● Dataset records
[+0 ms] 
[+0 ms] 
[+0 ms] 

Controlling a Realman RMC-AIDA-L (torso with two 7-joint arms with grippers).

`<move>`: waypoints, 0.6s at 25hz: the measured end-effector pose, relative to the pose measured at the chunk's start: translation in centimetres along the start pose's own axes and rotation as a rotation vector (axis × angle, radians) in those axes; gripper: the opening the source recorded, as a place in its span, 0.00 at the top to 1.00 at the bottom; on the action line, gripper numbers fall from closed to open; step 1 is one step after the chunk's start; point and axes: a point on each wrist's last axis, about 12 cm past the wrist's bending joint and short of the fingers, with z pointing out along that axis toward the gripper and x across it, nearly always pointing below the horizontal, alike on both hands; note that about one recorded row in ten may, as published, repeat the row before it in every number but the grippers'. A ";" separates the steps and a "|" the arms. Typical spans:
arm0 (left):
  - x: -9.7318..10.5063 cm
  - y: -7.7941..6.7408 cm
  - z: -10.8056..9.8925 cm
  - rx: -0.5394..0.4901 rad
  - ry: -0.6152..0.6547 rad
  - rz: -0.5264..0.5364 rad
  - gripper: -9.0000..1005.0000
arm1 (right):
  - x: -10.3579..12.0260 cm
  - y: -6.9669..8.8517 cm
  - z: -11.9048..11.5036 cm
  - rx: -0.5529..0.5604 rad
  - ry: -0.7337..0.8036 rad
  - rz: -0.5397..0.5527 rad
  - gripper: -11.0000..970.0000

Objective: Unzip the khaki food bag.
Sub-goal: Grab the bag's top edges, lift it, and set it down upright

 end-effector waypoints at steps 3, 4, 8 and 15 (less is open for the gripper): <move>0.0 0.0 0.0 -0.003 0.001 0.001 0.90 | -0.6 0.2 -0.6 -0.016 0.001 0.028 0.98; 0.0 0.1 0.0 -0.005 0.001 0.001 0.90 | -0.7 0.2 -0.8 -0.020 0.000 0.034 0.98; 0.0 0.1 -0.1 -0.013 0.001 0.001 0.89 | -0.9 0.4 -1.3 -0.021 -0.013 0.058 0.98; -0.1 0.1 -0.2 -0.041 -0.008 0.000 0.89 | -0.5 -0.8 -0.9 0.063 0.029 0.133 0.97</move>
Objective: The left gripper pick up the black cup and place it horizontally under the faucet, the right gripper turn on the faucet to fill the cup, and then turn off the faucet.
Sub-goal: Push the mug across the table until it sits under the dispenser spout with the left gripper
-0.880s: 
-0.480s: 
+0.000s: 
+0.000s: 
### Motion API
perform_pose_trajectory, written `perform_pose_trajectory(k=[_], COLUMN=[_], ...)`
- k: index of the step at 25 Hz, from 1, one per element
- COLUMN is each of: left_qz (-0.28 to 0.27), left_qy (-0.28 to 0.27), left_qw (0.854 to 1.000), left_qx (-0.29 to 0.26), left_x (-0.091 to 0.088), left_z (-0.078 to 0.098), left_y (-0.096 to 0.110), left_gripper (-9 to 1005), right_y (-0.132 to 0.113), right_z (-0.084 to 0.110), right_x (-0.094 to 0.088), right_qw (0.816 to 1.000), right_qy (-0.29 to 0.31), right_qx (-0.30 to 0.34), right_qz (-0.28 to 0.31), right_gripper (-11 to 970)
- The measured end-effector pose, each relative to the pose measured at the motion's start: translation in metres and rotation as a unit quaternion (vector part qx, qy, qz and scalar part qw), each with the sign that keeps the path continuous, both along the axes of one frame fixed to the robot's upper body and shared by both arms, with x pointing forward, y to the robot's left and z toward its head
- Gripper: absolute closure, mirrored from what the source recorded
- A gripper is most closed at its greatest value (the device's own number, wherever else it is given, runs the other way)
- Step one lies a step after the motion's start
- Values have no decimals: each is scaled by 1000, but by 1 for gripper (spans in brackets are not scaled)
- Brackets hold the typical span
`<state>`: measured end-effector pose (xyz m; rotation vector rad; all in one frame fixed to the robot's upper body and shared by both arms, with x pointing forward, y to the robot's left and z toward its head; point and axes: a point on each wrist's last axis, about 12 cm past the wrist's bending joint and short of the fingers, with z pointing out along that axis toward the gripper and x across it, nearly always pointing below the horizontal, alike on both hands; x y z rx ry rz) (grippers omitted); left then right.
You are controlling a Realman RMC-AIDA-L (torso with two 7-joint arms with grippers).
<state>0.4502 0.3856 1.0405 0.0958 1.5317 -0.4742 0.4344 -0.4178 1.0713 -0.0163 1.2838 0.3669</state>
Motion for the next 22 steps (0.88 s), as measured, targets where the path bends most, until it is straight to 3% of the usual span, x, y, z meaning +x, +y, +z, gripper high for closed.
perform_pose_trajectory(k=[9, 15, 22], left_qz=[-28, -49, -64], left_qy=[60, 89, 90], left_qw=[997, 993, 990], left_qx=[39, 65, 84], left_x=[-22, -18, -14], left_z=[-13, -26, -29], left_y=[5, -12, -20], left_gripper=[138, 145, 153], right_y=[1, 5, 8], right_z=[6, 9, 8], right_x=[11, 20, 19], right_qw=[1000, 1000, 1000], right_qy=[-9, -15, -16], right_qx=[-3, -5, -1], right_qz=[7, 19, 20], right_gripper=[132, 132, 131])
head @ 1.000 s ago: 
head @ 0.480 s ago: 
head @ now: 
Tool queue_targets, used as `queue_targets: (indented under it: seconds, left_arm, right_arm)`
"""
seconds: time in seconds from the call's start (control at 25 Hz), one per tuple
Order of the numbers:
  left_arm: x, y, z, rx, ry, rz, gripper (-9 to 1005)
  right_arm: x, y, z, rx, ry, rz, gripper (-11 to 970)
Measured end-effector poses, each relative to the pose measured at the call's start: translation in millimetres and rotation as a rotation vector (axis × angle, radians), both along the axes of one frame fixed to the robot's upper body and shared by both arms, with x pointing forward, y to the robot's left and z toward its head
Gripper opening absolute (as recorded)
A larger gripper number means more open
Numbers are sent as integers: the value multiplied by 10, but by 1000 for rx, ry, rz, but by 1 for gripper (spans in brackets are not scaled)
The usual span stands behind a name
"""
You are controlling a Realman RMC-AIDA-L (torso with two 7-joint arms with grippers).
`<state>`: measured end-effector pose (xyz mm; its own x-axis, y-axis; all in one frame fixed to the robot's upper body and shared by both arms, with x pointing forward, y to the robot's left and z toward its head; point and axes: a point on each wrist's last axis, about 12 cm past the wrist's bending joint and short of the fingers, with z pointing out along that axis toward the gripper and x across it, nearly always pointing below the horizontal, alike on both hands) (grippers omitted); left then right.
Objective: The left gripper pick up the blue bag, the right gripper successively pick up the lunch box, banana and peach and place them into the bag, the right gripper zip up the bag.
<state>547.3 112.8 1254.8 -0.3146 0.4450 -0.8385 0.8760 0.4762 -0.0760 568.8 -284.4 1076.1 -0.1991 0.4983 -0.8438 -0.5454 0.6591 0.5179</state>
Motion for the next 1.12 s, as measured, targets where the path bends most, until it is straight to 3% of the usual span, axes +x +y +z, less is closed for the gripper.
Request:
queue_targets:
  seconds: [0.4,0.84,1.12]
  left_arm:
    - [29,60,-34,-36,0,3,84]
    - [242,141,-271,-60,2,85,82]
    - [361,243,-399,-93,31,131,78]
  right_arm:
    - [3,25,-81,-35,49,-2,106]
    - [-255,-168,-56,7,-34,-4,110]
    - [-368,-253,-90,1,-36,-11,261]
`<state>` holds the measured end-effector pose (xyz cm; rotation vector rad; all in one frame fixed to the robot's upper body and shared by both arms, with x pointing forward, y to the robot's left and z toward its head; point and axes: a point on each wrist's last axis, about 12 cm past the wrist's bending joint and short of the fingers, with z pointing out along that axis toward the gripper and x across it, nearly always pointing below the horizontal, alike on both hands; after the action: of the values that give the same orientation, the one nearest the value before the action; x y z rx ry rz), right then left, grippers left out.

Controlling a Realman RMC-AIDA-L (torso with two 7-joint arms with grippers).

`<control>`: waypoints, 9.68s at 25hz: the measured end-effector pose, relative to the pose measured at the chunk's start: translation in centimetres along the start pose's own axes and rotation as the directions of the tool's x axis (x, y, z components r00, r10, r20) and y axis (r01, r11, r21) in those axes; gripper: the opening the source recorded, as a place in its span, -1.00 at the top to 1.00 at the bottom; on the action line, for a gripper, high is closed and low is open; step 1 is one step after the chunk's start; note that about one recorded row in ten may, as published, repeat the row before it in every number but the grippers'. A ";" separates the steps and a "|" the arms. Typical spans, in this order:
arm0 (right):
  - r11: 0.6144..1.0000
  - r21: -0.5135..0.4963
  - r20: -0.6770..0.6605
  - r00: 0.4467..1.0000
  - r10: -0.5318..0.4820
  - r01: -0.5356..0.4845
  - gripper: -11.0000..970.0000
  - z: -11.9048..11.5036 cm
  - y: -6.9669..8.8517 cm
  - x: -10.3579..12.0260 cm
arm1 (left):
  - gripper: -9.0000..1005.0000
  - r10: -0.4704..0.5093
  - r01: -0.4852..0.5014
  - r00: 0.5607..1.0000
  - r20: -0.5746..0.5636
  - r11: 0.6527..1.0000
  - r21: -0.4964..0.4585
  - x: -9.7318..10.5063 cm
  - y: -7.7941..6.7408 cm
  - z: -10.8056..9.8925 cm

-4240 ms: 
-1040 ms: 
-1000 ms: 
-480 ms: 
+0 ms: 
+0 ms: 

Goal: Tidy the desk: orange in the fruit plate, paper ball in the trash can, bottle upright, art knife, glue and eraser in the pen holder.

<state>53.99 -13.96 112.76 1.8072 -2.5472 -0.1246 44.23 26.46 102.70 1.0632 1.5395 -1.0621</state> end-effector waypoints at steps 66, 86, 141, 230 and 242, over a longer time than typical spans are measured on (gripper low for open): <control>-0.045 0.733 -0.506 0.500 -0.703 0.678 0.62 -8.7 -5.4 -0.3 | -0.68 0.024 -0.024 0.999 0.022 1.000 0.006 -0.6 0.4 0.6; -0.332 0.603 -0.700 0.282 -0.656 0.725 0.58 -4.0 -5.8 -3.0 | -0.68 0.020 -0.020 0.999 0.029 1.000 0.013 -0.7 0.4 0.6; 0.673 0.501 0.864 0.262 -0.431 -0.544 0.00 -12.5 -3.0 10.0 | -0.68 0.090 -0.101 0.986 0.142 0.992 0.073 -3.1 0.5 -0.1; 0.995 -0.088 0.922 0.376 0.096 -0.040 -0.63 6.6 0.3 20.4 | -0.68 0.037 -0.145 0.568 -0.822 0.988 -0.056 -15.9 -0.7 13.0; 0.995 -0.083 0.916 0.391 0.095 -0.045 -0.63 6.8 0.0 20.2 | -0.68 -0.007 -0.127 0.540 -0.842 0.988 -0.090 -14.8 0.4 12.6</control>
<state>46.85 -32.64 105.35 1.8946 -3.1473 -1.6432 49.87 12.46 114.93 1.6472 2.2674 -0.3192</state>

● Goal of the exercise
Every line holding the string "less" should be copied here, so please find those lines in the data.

● Exercise response
 end-effector waypoints at steps 3, 4, 8 and 15 (less is open for the gripper): <move>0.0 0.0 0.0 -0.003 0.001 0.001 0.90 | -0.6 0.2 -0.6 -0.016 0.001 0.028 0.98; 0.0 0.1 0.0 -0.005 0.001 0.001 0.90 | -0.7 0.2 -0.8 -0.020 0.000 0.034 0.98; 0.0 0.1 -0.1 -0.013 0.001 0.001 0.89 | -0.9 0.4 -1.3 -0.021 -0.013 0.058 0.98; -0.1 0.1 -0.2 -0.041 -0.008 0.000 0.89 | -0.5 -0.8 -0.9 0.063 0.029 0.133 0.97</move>
Motion for the next 1.12 s, as measured, targets where the path bends most, until it is straight to 3% of the usual span, axes +x +y +z, less is closed for the gripper.

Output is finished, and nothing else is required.